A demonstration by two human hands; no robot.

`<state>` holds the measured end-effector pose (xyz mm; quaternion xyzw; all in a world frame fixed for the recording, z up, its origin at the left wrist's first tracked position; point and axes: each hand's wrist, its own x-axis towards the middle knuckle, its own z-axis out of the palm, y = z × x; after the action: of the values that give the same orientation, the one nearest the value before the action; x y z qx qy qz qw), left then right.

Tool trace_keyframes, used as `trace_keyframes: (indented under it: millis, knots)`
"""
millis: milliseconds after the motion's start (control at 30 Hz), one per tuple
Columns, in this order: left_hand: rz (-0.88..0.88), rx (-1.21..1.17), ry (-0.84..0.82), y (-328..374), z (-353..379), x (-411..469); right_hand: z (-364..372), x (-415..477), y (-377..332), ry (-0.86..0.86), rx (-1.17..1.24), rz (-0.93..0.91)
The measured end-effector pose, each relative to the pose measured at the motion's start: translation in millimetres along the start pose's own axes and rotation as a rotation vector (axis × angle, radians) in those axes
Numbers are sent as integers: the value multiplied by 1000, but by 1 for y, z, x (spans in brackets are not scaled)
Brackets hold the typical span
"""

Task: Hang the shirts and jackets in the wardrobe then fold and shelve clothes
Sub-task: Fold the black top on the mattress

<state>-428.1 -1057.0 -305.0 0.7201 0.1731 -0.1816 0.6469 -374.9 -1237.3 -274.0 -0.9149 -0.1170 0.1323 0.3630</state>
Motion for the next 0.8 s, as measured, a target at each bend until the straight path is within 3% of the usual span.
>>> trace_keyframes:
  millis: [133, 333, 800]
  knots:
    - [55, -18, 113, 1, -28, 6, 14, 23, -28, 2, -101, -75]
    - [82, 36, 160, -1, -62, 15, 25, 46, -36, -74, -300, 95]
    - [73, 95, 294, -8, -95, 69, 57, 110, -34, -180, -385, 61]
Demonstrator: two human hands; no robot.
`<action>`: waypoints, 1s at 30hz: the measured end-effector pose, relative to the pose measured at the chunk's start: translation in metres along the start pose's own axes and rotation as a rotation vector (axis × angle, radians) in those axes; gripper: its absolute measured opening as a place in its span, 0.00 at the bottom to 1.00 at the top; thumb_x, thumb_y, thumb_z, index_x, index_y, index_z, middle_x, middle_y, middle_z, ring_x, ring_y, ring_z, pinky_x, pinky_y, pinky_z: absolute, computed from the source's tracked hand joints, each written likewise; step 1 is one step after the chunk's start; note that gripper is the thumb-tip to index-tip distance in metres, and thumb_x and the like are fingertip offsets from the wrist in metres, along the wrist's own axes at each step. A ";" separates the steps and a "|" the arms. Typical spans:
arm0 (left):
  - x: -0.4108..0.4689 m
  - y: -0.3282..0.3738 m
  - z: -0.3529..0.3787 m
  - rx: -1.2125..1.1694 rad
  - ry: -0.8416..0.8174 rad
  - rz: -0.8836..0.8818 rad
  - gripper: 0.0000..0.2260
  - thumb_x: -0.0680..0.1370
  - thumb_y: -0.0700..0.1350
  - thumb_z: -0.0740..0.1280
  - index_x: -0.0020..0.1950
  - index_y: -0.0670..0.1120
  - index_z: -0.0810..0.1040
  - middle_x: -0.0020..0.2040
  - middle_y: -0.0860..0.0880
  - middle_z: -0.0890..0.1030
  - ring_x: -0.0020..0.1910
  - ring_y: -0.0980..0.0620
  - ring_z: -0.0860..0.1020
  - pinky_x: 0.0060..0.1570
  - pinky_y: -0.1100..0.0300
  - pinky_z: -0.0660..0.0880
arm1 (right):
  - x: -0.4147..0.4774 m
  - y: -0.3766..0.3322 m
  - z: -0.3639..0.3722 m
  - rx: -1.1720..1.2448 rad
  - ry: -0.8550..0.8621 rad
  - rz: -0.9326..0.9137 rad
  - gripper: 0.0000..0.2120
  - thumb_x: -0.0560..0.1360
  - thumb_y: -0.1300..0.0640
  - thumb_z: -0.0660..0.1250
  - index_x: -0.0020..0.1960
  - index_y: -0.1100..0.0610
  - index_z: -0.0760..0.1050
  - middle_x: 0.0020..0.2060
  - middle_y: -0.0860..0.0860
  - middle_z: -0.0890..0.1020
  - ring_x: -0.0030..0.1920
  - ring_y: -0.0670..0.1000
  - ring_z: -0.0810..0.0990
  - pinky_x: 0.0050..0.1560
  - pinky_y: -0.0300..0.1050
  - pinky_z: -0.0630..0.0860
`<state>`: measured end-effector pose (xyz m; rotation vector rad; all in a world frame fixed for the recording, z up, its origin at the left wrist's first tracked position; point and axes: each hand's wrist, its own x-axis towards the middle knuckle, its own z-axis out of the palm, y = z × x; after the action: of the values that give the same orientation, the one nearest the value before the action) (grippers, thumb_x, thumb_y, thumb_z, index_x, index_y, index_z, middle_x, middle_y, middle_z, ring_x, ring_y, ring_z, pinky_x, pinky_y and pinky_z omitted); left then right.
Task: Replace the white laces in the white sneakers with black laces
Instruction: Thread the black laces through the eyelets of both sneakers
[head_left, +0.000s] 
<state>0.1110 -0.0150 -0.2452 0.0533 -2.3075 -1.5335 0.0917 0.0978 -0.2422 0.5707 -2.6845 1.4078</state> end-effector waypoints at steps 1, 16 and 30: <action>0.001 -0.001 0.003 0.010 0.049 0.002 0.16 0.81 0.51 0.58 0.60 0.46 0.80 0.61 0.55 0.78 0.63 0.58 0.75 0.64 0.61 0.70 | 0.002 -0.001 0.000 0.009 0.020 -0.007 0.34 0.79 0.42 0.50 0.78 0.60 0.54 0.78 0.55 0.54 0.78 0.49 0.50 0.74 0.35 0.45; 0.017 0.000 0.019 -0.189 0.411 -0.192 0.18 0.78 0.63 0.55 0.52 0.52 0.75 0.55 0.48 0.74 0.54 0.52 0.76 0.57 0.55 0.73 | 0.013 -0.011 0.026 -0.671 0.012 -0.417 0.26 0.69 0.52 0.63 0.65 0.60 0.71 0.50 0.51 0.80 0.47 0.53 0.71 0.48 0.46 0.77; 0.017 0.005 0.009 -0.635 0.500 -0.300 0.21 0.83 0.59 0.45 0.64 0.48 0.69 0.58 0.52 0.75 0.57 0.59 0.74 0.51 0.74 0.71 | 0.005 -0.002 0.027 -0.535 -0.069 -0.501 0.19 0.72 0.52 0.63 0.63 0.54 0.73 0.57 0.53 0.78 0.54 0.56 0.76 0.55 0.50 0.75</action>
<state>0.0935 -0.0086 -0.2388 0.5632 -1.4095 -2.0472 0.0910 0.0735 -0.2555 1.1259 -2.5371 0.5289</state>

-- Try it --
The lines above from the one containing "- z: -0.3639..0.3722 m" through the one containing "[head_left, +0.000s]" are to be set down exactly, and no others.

-- Result below --
  - z: -0.3639..0.3722 m
  - rx: -1.1720..1.2448 rad
  - ry: -0.8550..0.8621 rad
  - rz: -0.9326..0.9137 rad
  - gripper: 0.0000..0.2120
  - thumb_x: -0.0560..0.1360
  - thumb_y: -0.1300..0.0640
  - thumb_z: -0.0660..0.1250
  - index_x: -0.0020..0.1960
  - index_y: -0.1100..0.0610
  - index_z: -0.0760..0.1050
  - middle_x: 0.0020..0.2060
  - middle_y: -0.0860..0.0860
  - middle_z: -0.0890..0.1020
  - ring_x: -0.0030..0.1920
  - ring_y: -0.0670..0.1000
  - ring_z: -0.0810..0.0990
  - pinky_x: 0.0050..0.1560
  - pinky_y: -0.0300..0.1050
  - pinky_z: -0.0630..0.0860
`<state>`: measured end-effector pose (xyz m; rotation vector rad; all in a world frame fixed for the recording, z up, its origin at the left wrist's first tracked position; point and axes: each hand's wrist, its own x-axis towards the middle knuckle, its own z-axis out of the palm, y = z × x; after the action: of the values that give the same orientation, the one nearest the value before the action) (grippers, thumb_x, thumb_y, thumb_z, index_x, index_y, index_z, middle_x, middle_y, middle_z, ring_x, ring_y, ring_z, pinky_x, pinky_y and pinky_z omitted); left then right.
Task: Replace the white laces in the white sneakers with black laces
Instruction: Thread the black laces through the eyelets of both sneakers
[head_left, +0.000s] 

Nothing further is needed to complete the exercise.